The Pick of this Morning’s Political Coverage
Reporting last year’s news today is an idea that is catching on. Yesterday we told of the Nine Network bringing us news of former Treasurer Peter Costello disregarding advice given to him before the 2007 budget and today it is the turn of The Australian to lead the paper with a Treasury minute from 13 months ago commenting on Labor’s then version of industrial relations policy.
- Brumby’s baby boom budget – Paul Austin, The Age
- Reserve wrestles with uncertain outlook – Jessica Irvine, The Sydney Morning Herald
- Iemma’s grin of victory over power industry sale – Simon Benson and Joe Hildebrand, The Daily Telegraph
- Mullighan report says one in 10 APY kids abused – Colin James and Michael Owen, The Advertiser
- Millions for roads in ACT budget – John Thistleton, The Canberra Times
- Treasury slams Labor’s IR plan – Dennis Shanahan, The Australian
What the world is reading on the net
There’s nothing subtle about the effort of The People’s Daily to portray the pre-Chinese rulers of Tibet as cruel and heartless feudal oppressors. Pictures from an exhibition at the Cultural Palace of Nationalities in Beijing which are top of today’s most viewed list on the paper’s internet site concentrate on eye gouging and other forms of torture by the Dalai Lama’s team.

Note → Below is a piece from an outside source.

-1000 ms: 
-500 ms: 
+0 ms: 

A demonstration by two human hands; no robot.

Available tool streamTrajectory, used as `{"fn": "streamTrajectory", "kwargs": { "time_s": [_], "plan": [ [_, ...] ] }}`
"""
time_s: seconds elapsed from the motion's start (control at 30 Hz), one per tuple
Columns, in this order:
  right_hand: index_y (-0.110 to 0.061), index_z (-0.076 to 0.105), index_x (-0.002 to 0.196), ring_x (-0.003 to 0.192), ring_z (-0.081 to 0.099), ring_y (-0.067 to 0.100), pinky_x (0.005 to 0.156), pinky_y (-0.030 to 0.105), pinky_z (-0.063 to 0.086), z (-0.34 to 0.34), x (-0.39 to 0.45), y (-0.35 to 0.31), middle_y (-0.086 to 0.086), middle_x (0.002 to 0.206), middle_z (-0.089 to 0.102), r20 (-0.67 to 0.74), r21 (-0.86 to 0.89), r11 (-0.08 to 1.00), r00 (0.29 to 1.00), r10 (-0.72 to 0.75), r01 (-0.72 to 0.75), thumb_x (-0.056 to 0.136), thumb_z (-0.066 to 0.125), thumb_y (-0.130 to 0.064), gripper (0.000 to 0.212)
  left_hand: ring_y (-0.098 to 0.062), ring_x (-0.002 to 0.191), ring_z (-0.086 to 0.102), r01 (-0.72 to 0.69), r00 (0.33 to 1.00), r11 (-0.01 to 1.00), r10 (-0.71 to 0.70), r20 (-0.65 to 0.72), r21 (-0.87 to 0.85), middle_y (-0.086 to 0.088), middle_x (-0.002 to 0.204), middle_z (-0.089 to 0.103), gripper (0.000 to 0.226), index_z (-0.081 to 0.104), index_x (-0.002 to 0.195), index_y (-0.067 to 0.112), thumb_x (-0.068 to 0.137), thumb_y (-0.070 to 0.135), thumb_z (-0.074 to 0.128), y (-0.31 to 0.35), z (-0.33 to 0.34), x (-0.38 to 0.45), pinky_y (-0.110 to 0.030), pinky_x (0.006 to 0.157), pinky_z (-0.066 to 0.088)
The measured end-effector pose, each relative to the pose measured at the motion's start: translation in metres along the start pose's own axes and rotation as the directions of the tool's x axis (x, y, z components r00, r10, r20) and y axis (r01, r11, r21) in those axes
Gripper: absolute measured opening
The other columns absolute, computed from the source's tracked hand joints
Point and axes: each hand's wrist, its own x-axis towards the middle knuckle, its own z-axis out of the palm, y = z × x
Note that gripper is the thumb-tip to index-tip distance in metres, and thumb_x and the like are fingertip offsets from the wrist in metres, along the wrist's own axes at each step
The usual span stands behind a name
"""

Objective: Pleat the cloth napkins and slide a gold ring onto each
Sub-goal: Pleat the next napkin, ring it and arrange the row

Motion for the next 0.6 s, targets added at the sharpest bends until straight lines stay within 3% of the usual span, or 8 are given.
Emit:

The paper quotes Xue Qinglin, a teacher from Lankao city of Henan province, writing in the visitors’ book: “This exhibition is significant as it shows the truth about Tibet. Without the Party, the Tibetan people would still be suffering under the cruel rule of serf owners.”
- Australia – The Australian: Treasury slams Labor’s IR plan
- United States – LA Times: 96 arrested in San Diego State University drug probe
- United States – USA Today: Lifeline Live Blog: Entertainment News & Rumors
- UK – The Independent: Body works: Photographs from the weird world of bodybuilding
- UK – The Times: Scared prost-tutes ‘shunned Josef Fritzl’ at brothel
- Singapore – The Straits Times: Man pinned under glass panel in freak construction accident
- China – The People’s Daily: Tibet of China: Past and Present
- Canada – Toronto Globe and Mail: Sales of existing homes forecast to drop this year
- India – Times of India: Seven Indians among top 100 intellectuals
Quote of the Day:
I … think that the Iraq experience has set back the cause of idealism in American foreign policy and the willingness of Western countries to intervene for humanitarian reasons. Take Darfur: I think it’s because of Iraq that nobody wants to intervene there. So on the whole the effects have been huge and overwhelmingly negative. I don’t see anything good that’s come from this war, I’m afraid.
Lawrence Kaplan, a leading US neoconservative, who, in 2003, helped deliver arguments that justified the invasion of Iraq in an interview with Spiegel Online.